Exercise prompt: Would you repeat the listing exactly but omit every picture?

Available data:
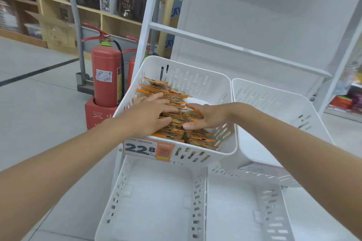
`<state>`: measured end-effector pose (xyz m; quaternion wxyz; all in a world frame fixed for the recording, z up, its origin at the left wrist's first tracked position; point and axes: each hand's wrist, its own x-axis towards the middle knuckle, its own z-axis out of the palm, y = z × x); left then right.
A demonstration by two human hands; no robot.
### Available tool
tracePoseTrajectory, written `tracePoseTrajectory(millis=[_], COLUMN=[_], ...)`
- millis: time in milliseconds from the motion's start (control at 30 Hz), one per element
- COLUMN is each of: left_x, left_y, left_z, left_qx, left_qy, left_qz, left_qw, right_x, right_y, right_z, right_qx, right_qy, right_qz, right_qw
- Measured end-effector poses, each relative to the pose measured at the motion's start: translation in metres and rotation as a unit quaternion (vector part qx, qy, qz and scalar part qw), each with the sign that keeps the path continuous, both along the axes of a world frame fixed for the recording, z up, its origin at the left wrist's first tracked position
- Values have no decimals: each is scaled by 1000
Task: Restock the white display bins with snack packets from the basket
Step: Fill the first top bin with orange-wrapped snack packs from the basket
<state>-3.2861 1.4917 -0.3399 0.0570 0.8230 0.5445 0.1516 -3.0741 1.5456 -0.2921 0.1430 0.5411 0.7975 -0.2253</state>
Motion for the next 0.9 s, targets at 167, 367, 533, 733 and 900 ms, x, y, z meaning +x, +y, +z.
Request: tracePoseTrajectory(millis=[167,367,533,733,900], left_x=[1,1,1,3,8], left_y=[-3,-2,-2,-4,-26], left_z=[0,0,1,4,17], left_qx=[-2,-5,-7,3,94], left_qy=[-18,-26,-24,-38,-138], left_qz=[4,8,11,19,52], left_qw=[1000,1000,1000,999,984], right_x=[1,-2,0,-2,8], right_y=[5,8,7,-4,-49], right_z=[-8,-4,-12,-4,3], right_qx=[74,23,-6,-35,112], right_qy=[-31,-18,-1,19,167], right_qz=[16,-10,-5,-18,-32], right_qw=[997,1000,1000,999,979])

Answer for this exercise:
`<state>`: measured end-effector pose (xyz m; quaternion wxyz; all in a world frame fixed for the recording, z up, its origin at the left wrist's first tracked position; point and axes: each hand's wrist, its own x-axis towards the middle knuckle, its own z-axis out of the palm, y = z × x); left then right.
A demonstration by two human hands; no robot.
### Available tool
tracePoseTrajectory, written `tracePoseTrajectory(millis=[_], COLUMN=[_], ...)`
- millis: time in milliseconds from the motion's start (control at 30 Hz), one per element
- COLUMN is each of: left_x, left_y, left_z, left_qx, left_qy, left_qz, left_qw, right_x, right_y, right_z, right_qx, right_qy, right_qz, right_qw
- Measured end-effector poses, each relative to the pose measured at the motion's start: translation in metres and rotation as a unit quaternion (vector part qx, qy, qz and scalar part qw), each with the sign that keeps the path continuous, both along the axes of a world frame fixed for the recording, z up, its origin at the left wrist's first tracked position
- Values have no decimals: each is scaled by 1000
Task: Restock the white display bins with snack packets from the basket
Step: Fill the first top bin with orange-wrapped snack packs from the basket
<state>-3.2861 1.4917 -0.3399 0.0570 0.8230 0.5445 0.1516 -3.0741 1.5456 -0.2921 0.1430 0.5411 0.7975 -0.2253</state>
Motion for the next 0.9 s, targets at 167, 367, 533, 733 and 900 ms, x, y, z meaning +x, +y, +z.
Request: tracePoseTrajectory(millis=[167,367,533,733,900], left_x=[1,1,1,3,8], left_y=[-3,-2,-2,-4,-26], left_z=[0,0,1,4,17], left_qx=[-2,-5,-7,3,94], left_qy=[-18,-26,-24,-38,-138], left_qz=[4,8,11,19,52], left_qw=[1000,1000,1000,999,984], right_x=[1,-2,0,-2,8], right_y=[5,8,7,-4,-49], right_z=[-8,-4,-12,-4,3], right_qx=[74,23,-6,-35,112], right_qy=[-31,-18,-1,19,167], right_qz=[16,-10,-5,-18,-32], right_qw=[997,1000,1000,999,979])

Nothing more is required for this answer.